ACTIVITY - Write out each line of the material below exactly as given.

EXERCISE DATA section start

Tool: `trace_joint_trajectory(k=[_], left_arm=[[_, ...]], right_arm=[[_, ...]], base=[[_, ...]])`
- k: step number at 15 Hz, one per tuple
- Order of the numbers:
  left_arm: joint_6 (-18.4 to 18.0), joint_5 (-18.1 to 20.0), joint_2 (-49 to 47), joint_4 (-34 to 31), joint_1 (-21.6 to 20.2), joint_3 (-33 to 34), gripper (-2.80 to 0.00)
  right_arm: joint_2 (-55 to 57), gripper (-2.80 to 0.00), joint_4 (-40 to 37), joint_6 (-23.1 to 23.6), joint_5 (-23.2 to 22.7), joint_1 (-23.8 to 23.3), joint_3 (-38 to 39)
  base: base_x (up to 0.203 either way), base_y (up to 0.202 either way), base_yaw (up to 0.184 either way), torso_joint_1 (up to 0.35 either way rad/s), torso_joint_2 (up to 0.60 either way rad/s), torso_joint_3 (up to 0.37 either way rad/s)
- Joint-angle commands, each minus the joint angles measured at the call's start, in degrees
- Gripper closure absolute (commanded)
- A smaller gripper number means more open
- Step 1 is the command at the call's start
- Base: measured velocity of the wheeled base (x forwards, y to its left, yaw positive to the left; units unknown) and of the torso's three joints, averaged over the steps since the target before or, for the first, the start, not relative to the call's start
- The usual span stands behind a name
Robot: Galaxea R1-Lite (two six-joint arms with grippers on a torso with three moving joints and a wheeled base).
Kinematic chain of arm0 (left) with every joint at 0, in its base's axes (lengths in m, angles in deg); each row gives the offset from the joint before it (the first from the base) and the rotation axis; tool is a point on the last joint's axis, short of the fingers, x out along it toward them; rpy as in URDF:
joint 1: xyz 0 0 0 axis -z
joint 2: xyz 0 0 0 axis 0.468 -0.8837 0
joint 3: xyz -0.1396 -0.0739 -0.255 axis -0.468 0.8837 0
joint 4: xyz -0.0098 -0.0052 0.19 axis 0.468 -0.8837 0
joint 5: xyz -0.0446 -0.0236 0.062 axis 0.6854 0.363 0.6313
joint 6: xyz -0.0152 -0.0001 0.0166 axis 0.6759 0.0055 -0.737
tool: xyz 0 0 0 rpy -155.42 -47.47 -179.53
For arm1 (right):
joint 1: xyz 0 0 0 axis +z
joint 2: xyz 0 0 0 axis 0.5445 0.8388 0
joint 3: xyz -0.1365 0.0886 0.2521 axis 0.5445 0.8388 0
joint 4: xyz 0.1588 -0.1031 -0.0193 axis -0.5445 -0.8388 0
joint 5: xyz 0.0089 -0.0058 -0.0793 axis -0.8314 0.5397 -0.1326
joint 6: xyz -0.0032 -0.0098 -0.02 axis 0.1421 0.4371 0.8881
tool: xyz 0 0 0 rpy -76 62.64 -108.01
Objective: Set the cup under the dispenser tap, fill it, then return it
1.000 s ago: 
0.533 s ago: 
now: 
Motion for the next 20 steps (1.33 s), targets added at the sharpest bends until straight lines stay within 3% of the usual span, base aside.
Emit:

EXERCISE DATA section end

SOLUTION FOR THIS TASK -
Tool: `trace_joint_trajectory(k=[_], left_arm=[[_, ...]], right_arm=[[_, ...]], base=[[_, ...]])`
- k: step number at 15 Hz, one per tuple
- Order of the numbers:
  left_arm: joint_6 (-18.4 to 18.0), joint_5 (-18.1 to 20.0), joint_2 (-49 to 47), joint_4 (-34 to 31), joint_1 (-21.6 to 20.2), joint_3 (-33 to 34), gripper (-2.80 to 0.00)
  right_arm: joint_2 (-55 to 57), gripper (-2.80 to 0.00), joint_4 (-40 to 37), joint_6 (-23.1 to 23.6), joint_5 (-23.2 to 22.7), joint_1 (-23.8 to 23.3), joint_3 (-38 to 39)
  base: base_x (up to 0.203 either way), base_y (up to 0.202 either way), base_yaw (up to 0.184 either way), torso_joint_1 (up to 0.35 either way rad/s), torso_joint_2 (up to 0.60 either way rad/s), torso_joint_3 (up to 0.37 either way rad/s)
- Joint-angle commands, each minus the joint angles measured at the call's start, in degrees
- Gripper closure absolute (commanded)
- A smaller gripper number means more open
- Step 1 is the command at the call's start
- Base: measured velocity of the wheeled base (x forwards, y to its left, yaw positive to the left; units unknown) and of the torso's three joints, averaged over the steps since the target before or, for the first, the start, not relative to the call's start
- The usual span stands behind a name
Robot: Galaxea R1-Lite (two six-joint arms with grippers on a torso with three moving joints and a wheeled base).
Kinematic chain of arm0 (left) with every joint at 0, in its base's axes (lengths in m, angles in deg); each row gives the offset from the joint before it (the first from the base) and the rotation axis; tool is a point on the last joint's axis, short of the fingers, x out along it toward them; rpy as in URDF:
joint 1: xyz 0 0 0 axis -z
joint 2: xyz 0 0 0 axis 0.468 -0.8837 0
joint 3: xyz -0.1396 -0.0739 -0.255 axis -0.468 0.8837 0
joint 4: xyz -0.0098 -0.0052 0.19 axis 0.468 -0.8837 0
joint 5: xyz -0.0446 -0.0236 0.062 axis 0.6854 0.363 0.6313
joint 6: xyz -0.0152 -0.0001 0.0166 axis 0.6759 0.0055 -0.737
tool: xyz 0 0 0 rpy -155.42 -47.47 -179.53
For arm1 (right):
joint 1: xyz 0 0 0 axis +z
joint 2: xyz 0 0 0 axis 0.5445 0.8388 0
joint 3: xyz -0.1365 0.0886 0.2521 axis 0.5445 0.8388 0
joint 4: xyz 0.1588 -0.1031 -0.0193 axis -0.5445 -0.8388 0
joint 5: xyz 0.0089 -0.0058 -0.0793 axis -0.8314 0.5397 -0.1326
joint 6: xyz -0.0032 -0.0098 -0.02 axis 0.1421 0.4371 0.8881
tool: xyz 0 0 0 rpy -76 62.64 -108.01
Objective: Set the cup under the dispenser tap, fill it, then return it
1.000 s ago: 
0.533 s ago: 
now: 
Motion for the next 20 steps (1.33 s), targets added at the sharpest bends until straight lines stay within 3% of the usual span, base aside.
Emit:

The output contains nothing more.